**Problem:** Repeat every record exactly as given.

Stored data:
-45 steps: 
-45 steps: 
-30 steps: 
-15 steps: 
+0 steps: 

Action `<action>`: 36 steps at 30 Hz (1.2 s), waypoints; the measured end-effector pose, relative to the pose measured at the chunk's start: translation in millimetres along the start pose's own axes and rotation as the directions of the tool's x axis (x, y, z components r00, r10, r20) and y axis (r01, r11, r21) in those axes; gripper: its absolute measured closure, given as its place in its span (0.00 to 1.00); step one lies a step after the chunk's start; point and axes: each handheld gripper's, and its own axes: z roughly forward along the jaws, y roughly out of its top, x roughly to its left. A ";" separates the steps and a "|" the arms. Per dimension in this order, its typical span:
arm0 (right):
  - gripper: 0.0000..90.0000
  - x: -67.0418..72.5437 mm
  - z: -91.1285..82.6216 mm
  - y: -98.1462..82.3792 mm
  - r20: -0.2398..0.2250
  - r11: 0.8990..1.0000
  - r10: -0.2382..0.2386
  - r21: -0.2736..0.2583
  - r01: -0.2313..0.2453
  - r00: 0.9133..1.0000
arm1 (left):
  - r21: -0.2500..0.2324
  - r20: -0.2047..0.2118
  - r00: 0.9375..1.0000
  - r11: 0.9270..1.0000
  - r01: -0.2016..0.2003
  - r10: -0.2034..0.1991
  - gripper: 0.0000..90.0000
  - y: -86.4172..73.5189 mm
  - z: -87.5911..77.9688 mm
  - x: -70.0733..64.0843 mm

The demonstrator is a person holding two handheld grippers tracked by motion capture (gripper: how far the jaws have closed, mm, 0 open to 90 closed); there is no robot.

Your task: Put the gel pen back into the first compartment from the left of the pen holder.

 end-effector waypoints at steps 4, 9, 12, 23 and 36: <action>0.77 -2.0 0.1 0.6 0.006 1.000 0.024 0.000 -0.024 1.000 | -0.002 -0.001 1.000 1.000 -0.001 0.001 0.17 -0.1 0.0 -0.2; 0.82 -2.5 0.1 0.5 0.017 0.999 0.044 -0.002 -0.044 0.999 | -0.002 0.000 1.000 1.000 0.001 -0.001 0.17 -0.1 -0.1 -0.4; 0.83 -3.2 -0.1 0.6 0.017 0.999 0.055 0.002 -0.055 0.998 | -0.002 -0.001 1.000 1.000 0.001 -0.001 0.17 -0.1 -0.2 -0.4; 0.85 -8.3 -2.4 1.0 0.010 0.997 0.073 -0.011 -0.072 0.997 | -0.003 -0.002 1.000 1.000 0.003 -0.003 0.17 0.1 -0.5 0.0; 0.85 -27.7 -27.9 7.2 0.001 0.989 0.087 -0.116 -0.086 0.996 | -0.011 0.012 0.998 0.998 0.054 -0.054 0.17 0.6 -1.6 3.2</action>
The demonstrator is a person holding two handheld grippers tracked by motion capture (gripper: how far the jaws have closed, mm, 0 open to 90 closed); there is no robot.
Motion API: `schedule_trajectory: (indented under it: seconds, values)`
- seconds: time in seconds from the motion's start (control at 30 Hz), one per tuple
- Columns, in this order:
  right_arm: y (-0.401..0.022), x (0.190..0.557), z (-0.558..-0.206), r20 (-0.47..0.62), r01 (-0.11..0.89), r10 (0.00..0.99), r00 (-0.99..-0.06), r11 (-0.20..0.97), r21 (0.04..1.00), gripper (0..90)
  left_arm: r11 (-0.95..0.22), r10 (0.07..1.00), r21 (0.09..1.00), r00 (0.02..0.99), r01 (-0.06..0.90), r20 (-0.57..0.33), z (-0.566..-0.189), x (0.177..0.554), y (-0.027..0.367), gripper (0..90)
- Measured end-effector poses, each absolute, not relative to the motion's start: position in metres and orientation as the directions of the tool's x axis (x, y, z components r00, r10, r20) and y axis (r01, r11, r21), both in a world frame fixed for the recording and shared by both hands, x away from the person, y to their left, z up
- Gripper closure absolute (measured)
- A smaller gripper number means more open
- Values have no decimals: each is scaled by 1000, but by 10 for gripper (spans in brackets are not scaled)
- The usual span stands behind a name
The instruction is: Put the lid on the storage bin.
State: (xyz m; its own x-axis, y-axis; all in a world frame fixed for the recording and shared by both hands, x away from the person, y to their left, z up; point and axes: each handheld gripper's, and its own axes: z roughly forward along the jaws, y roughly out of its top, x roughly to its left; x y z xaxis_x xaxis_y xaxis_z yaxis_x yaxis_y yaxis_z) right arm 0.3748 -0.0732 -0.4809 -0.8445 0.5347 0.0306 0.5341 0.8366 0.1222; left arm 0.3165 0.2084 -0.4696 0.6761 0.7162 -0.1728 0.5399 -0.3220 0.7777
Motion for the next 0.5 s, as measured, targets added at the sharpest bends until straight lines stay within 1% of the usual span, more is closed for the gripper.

**The answer:**
-45 steps: 
-45 steps: 
-30 steps: 
-15 steps: 
+0 steps: 

Action `<action>`: 36 steps at 30 Hz (1.2 s), waypoints; the measured end-effector pose, relative to the pose measured at the chunk's start: translation in millimetres along the start pose's own axes and rotation as the directions of the tool's x axis (x, y, z components r00, r10, r20) and y axis (r01, r11, r21) in those axes; gripper: its absolute measured closure, given as its place in its span (0.00 to 1.00); step one lies a step after the chunk's start; point and axes: each handheld gripper's, and its own axes: z roughly forward along the jaws, y roughly out of its top, x roughly to its left. A ";" separates the steps and a "|" the arms. Per dimension in this order, its typical span:
arm0 (right):
  - gripper: 0.0000..90.0000
  - x: -67.0418..72.5437 mm
  - z: -91.1285..82.6216 mm
  - y: -98.1462..82.3792 mm
  - r20: -0.2398..0.2250
  - r11: 0.8990..1.0000
  - r10: -0.2382..0.2386
  - r21: -0.2736..0.2583
  - r01: -0.2313..0.2453
  - r00: 0.9133..1.0000
arm1 (left):
  - r21: -0.2500..0.2324
  - r20: -0.2047..0.2118
  - r00: 0.9375..1.0000
  - r11: 0.9270..1.0000
  - r01: -0.2016..0.2003
  - r10: -0.2034..0.1991
  - gripper: 0.0000..90.0000
  - y: -86.4172..73.5189 mm
  - z: -87.5911..77.9688 mm
  - x: -70.0733..64.0843 mm

The demonstrator is a person holding two handheld grippers tracked by motion capture (gripper: how far the jaws have closed, mm, 0 open to 90 closed); there is no robot.

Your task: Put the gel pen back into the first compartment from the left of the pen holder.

 end-effector waypoints at steps 4, 9, 12, 23 and 36: <action>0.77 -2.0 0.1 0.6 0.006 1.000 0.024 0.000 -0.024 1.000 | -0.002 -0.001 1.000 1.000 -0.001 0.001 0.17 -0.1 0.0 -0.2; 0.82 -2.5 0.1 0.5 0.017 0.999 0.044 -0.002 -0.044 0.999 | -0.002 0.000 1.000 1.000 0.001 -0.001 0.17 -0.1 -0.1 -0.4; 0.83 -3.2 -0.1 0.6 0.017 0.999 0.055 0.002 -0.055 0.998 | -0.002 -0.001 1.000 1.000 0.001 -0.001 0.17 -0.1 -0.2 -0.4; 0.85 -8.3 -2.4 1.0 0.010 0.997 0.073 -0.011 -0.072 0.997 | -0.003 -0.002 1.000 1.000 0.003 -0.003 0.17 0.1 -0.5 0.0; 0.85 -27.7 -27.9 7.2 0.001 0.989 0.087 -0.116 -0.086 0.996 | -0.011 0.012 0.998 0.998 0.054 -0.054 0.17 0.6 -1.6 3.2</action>
The demonstrator is a person holding two handheld grippers tracked by motion capture (gripper: how far the jaws have closed, mm, 0 open to 90 closed); there is no robot.
Motion API: `schedule_trajectory: (indented under it: seconds, values)`
- seconds: time in seconds from the motion's start (control at 30 Hz), one per tuple
- Columns, in this order:
  right_arm: y (-0.401..0.022), x (0.190..0.557), z (-0.558..-0.206), r20 (-0.47..0.62), r01 (-0.11..0.89), r10 (0.00..0.99), r00 (-0.99..-0.06), r11 (-0.20..0.97), r21 (0.04..1.00), gripper (0..90)
  left_arm: r11 (-0.95..0.22), r10 (0.07..1.00), r21 (0.09..1.00), r00 (0.02..0.99), r01 (-0.06..0.90), r20 (-0.57..0.33), z (-0.566..-0.189), x (0.177..0.554), y (-0.027..0.367), gripper (0..90)
- Measured end-effector poses, each absolute, not relative to the motion's start: position in metres and orientation as the directions of the tool's x axis (x, y, z components r00, r10, r20) and y axis (r01, r11, r21), both in a world frame fixed for the recording and shared by both hands, x away from the person, y to their left, z up
- Gripper closure absolute (measured)
- A smaller gripper number means more open
- Values have no decimals: each is scaled by 1000, but by 10 for gripper (spans in brackets are not scaled)
- The usual span stands behind a name
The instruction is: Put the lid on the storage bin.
State: (xyz m; its own x-axis, y-axis; all in a world frame fixed for the recording and shared by both hands, x away from the person, y to their left, z up; point and axes: each handheld gripper's, and its own axes: z roughly forward along the jaws, y roughly out of its top, x roughly to its left; x y z xaxis_x xaxis_y xaxis_z yaxis_x yaxis_y yaxis_z) right arm 0.3748 -0.0732 -0.4809 -0.8445 0.5347 0.0306 0.5341 0.8366 0.1222; left arm 0.3165 0.2084 -0.4696 0.6761 0.7162 -0.1728 0.5399 -0.3220 0.7777
Motion for the next 0.5 s, as measured, targets added at the sharpest bends until straight lines stay within 1% of the usual span, more is closed for the gripper.

That concludes the exercise.